Sun’s Xen virtualization strategy: ho-hum or woo-hoo?
I was invited along to a Sun announcement today about their virtualization plans. They announced Sun xVM, made up of two pieces: xVM Server and xVM Ops Center (and, by the way, why the one lower case letter and two upper case letters? It’s over-cute and annoying).
xVM Server is essentially, a Xen hypervisor. According to what I heard, there are challenges in calling a Xen-based product Xen if anything is added to the basic code, which, naturally enough, vendors do. It’s a bit confusing to have all these different vendors calling the (roughly) same thing by different names, and not a strategy to build momentum in the marketplace, which one would think all the Xen players would like. Notwithstanding the naming difference, xVM Server has the same architecture as Xen, with a thin hypervisor providing paravirtualization, with a privileged Domain-0 providing device driver access, and hosted Dom-U operating systems providing application support.
xVM Ops Center is the management mechanism for xVM. It runs on a separate box, which Sun said could be Solaris, Windows, or Linux — and browser access is available, making administration pretty flexible. Sun outlined a multi-phase rollout of Ops Center (naturally), with initial preview available late this year. It will, as I understood it, provide guest migration and may even support server pooling.
Sun was a bit coy on the licensing, but more or less stated that xVM would follow Sun’s now-general practice of releasing software as open source, with a subscription offering to provide more robust updates and support. The general license for both xVM products will be CDDL, although each will include open source components with other licenses.

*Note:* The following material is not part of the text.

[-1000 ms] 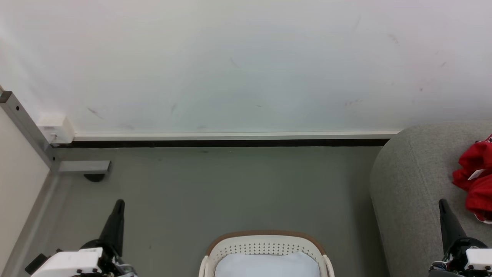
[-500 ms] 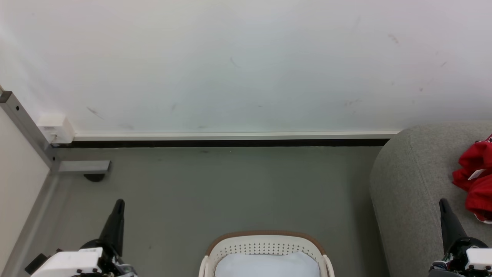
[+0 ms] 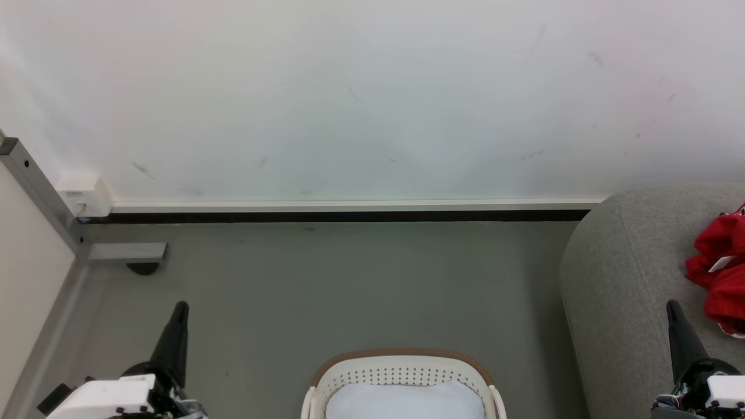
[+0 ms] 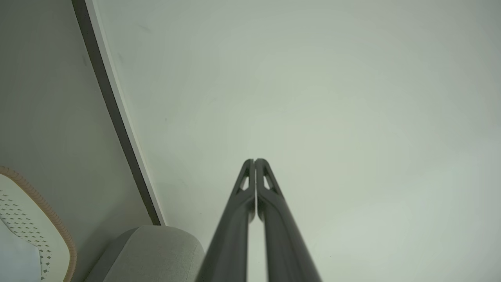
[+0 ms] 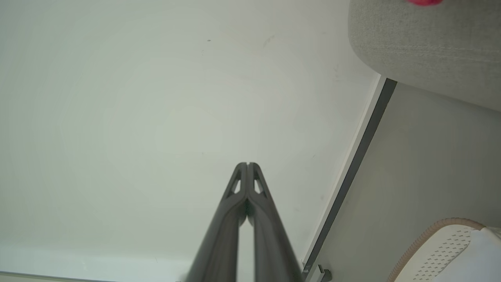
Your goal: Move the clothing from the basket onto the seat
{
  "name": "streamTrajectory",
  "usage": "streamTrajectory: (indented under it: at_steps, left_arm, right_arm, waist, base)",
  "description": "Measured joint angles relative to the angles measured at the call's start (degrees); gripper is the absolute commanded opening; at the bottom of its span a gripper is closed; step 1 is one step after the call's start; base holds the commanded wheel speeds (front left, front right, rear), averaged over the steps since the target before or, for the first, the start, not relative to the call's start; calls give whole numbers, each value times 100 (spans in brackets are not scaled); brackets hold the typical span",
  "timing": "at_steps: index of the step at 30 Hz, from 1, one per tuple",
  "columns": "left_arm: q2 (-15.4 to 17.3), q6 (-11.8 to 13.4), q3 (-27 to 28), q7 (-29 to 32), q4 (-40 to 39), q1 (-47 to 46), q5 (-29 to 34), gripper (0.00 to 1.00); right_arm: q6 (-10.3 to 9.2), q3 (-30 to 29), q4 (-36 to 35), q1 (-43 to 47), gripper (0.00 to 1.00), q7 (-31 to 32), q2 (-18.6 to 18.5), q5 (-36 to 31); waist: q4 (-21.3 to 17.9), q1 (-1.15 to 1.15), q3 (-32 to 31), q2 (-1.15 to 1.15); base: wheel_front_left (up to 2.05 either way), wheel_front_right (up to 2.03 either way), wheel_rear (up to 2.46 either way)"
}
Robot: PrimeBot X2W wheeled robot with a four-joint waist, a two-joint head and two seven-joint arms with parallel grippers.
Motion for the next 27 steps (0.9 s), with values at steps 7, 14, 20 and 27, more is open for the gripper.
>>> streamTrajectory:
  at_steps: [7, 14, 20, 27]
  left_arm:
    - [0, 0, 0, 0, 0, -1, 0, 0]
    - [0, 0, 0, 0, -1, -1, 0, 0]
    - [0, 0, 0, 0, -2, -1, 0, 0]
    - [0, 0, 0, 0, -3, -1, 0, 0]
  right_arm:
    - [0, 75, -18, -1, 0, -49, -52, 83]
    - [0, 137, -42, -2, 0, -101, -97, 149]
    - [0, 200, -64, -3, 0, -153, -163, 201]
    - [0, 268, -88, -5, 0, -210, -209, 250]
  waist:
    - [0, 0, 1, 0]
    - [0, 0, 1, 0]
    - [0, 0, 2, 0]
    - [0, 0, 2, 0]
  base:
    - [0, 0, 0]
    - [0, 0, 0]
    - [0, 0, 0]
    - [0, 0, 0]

Sun has also inked a deal with Microsoft that will result in paravirtualization-tuned Windows device drivers, which will improve performance of Windows guest machines. This is very similar to the deals Microsoft has cut with Novell and XenSource to deliver paravirtual drivers. The only problem is that each vendor ends up with its own version of these drivers. Wouldn’t the world be better off with one set of Windows paravirtual drivers? It doesn’t seem to me that paravirtual drivers provide anyone with competitive advantage, but customers would find common drivers much more convenient.
If this was all the news about xVM, I’d consider it a pretty ho-hum announcement — along the lines of incumbent vendor keeps up with the pack by providing additional functionality, and by the way, it’s open source. Nothing to see here, move along.
What I found interesting about Ops Center is that it will not only manage the virtualization software infrastructure, but will also manage the underlying hardware — in other words, Ops Center is a general system management product — available as open source. Naturally, it manages Sun hardware better than other vendors’ boxes, but it still can provide a general software/hardware management mechanism in an open source format. And that’s interesting. All the other virtualization/hardware management platforms from other vendors are pricy offerings. An open source offering that supports server pooling would be extremely interesting and would be well worth a lookover.
Of course, it’s not enough to release an open source product. Sun will need to build a community around xVM — perhaps a better way to say it is that xVM will have to generate a community for Sun to be successful with xVM. I’ve been pretty critical of Sun in the past for taking also-ran products and making them open source — just making something open source is no recipe for success, after all. But if a community gets going around its Xen-based virtualization, Ops Center could be a very compelling product — because, if you believe, as I do, that data centers are going to be transformed by virtualization and, as a result, the type of hardware running in those data centers is also going be transformed, then the ability to manage both virtualization and hardware with a single tool will be extremely important.
I’ve also been pretty critical of Sun in the past because I didn’t see the logic in all of their software initiatives. Sun has been successful being a seller of high-cost, high-margin hardware, and it seemed to me that software was a distraction to a hardware business model increasingly challenged by commodity boxes. I’m still not sure I understand the logic of Sun’s overall business model, and am not convinced of their “lead with free software, sell expensive hardware” strategy (although I must say that their relatively expensive Sun Fire X4600 boxes are pretty awesome virtualization platforms). One of the Sun people at the event said that they would be announcing upcoming financial results with software broken out, which will demonstrate how well the strategy is working. I guess we’ll know more about “free software lead” effectiveness soon.
The virtualization vendors have all acknowledged that base virtualization functionality is becoming a commodity; therefore, they’ve shifted their competitive efforts to virtualization management, seeing that as an offering that can provide high margins. By Sun inserting a sophisticated open source management offering into the virtualization management moshpit, they’ll make no friends in the vendor community. Users, however, might take a different view.